EMQX v5: Under Magnifier
Whether you have been using EMQX for many years, are just hearing about it for the first time, or are required to use it by your managers, it is useful to learn about the new architecture of EMQX (also known as EMQX v5). Regardless of whether you currently use EMQX, the concepts in this new version can provide valuable insights for designing your distributed applications. In this story, I will explore EMQX v5 to examine its new architecture. By comparing it to EMQX v4, we will highlight its benefits.
I will not delve deeply into its underlying logic or related topics such as the MQTT protocol, distributed systems, RPCs, etc. Instead, I will provide an overview of these topics along with some technical details about EMQX. It doesn’t matter whether you should use it or not; what matters is understanding its purpose. I am not focused on comparing it to other message brokers like NATS or Kafka. The main concern here is the logic behind EMQX. If you are looking for an endorsement of MQTT and a recommendation to use it, you can stop reading this article. However, if you are willing to set aside any biases, consider EMQX as the only message broker you know, and observe how it has been implemented. I will not make any judgments or claim whether EMQX is good or bad. As the title indicates, I will simply review their documents, articles, and statements in detail. Think of this as an insightful exploration into the world of EMQX.
Introduction
During my time as a cloud engineer, I worked with EMQX as a centeral message queue. Specifically, my task was to investigate the split-brain issue associated with EMQX and ultimately find a solution to prevent this problem. At that time, we had recently upgraded our EMQX cluster from v4 to v5, and none of us, including myself, fully understood how it operated. After some time, we began exploring their documents and source code. Our goal was to gather as much information as possible to understand the semantics of our cluster.
EMQX
First things first, let’s talk about EMQX so we could have a basic viewpoint of it. EMQX is a message broker that operates using the MQTT protocol. As they said, “EMQX is a large-scale distributed MQTT messaging platform that offers unlimited connections, seamless integration, and anywhere deployment”.

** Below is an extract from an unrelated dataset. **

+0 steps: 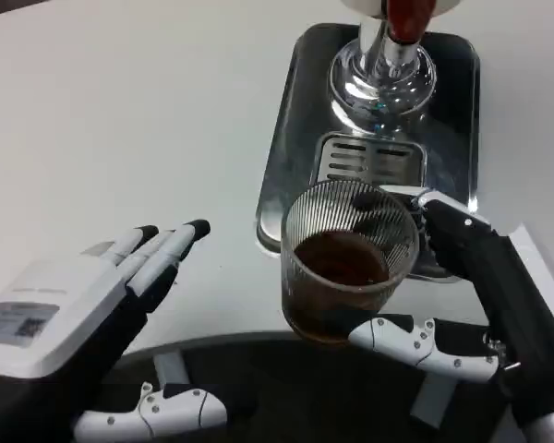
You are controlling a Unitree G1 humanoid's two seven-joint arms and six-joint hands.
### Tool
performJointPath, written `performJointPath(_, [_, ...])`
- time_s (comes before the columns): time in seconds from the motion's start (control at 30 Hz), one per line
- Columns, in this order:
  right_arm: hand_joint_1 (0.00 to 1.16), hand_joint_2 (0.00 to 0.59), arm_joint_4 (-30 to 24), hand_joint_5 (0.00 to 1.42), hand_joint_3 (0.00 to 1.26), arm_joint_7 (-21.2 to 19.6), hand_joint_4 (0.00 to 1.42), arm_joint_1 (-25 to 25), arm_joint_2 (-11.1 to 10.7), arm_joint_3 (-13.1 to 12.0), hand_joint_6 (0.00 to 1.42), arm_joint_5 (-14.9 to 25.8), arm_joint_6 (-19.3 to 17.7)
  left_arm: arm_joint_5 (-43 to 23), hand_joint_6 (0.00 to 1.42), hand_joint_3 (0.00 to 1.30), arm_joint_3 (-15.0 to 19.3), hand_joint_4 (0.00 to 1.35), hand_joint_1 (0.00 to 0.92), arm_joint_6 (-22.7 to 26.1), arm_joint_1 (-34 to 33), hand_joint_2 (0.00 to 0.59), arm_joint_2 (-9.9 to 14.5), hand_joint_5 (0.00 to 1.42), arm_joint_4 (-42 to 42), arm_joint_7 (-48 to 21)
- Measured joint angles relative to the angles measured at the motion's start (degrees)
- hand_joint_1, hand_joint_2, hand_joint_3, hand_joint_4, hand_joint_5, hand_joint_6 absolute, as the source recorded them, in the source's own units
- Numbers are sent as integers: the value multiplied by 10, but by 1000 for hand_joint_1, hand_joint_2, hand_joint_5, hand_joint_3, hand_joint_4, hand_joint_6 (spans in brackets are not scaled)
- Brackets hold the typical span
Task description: Grasp the cup under the faucet to collect the drink, then remove the cup.
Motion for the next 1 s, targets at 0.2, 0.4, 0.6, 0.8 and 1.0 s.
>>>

EMQX is a message broker that can function both as a single-node component and a distributed cluster. Like other applications, you may want to scale it when faced with increased load. As with any distributed system, it offers a mechanism to replicate data across multiple nodes. Additionally, it aims to ensure fault tolerance, maintain high availability, reduce latency, and facilitate easy maintenance through automated methods for fault detection and self-healing. However, the semantics of these features are not very clear, and the documentation could be improved.
Their approach is certainly one of the best available. Before delving into the details of EMQX v5, let’s first examine v4. The reason we focus on the newer version is that the evolution from v4 to v5 represents a significant transformation; they have fundamentally changed many aspects of the system.
EMQX v4
At its core, EMQX functions like a typical message broker, without any particularly unique features. Developed using Erlang, it utilizes an integrated distributed database called Mnesia, which serves to replicate data between cluster nodes. It serves as an embedded storage and replication layer for OTP applications requiring low read latency and high availability.

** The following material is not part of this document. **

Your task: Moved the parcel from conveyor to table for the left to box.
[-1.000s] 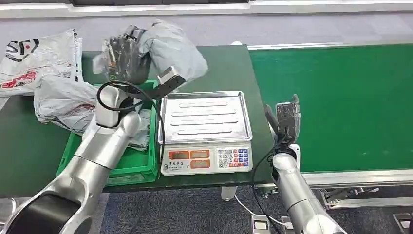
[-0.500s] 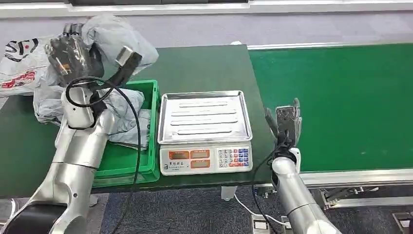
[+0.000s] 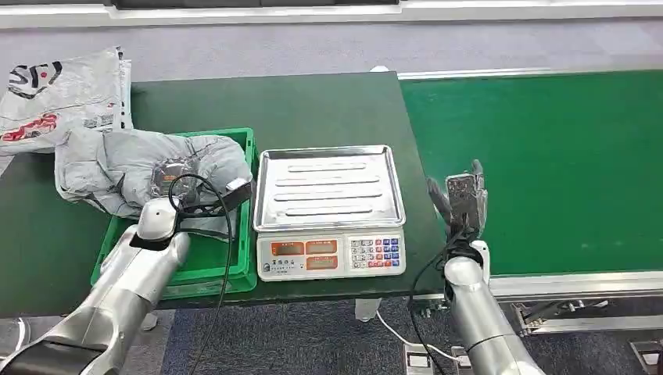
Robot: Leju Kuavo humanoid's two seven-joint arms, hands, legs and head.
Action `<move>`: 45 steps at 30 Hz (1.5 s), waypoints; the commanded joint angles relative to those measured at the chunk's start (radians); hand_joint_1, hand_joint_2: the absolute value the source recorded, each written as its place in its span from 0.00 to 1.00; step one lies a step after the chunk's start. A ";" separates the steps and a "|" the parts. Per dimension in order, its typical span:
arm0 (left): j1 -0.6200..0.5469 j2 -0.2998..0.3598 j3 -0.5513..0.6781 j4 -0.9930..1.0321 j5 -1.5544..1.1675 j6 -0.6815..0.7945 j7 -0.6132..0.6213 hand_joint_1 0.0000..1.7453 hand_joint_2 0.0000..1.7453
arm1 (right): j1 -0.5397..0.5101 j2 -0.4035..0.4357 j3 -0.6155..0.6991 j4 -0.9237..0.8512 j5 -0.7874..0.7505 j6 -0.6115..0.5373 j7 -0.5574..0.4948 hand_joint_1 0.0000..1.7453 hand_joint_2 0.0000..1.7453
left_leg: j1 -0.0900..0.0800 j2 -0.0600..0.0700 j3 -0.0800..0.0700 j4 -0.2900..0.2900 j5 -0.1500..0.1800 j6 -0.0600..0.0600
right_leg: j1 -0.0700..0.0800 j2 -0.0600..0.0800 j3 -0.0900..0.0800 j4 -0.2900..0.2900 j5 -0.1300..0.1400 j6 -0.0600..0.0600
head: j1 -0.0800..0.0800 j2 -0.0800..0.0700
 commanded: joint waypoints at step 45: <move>-0.062 -0.020 0.015 0.152 0.074 -0.143 -0.024 0.00 1.00 | 0.040 -0.012 -0.094 -0.065 0.003 0.021 0.023 0.00 1.00 | 0.000 -0.001 0.003 0.000 0.001 0.000 | 0.000 -0.001 0.003 0.000 0.000 0.000 | 0.000 0.000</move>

The nodes data consists of two important components.
- Routing tables, which is a metadata to get data from client and send data between nodes to give back to desired client
- Topic tress, which were used to partition data in order to be able to manage them
// An example of a EMQX topic tree
chat/room/1
chat/*
sensor/10/temperature
sensor/+/temperature
sensor/#
// It also includes system topics
$SYS/brokers
$SYS/brokers/${node}/uptime
The publish and subscribe mechanism relies on this data. When a new subscriber joins, it dynamically builds topic trees and updates the routing table. Subsequently, a node must replicate this data. Since a client’s request is independent and does not require complex logic or validation, nodes can simply share their routing and topic trees.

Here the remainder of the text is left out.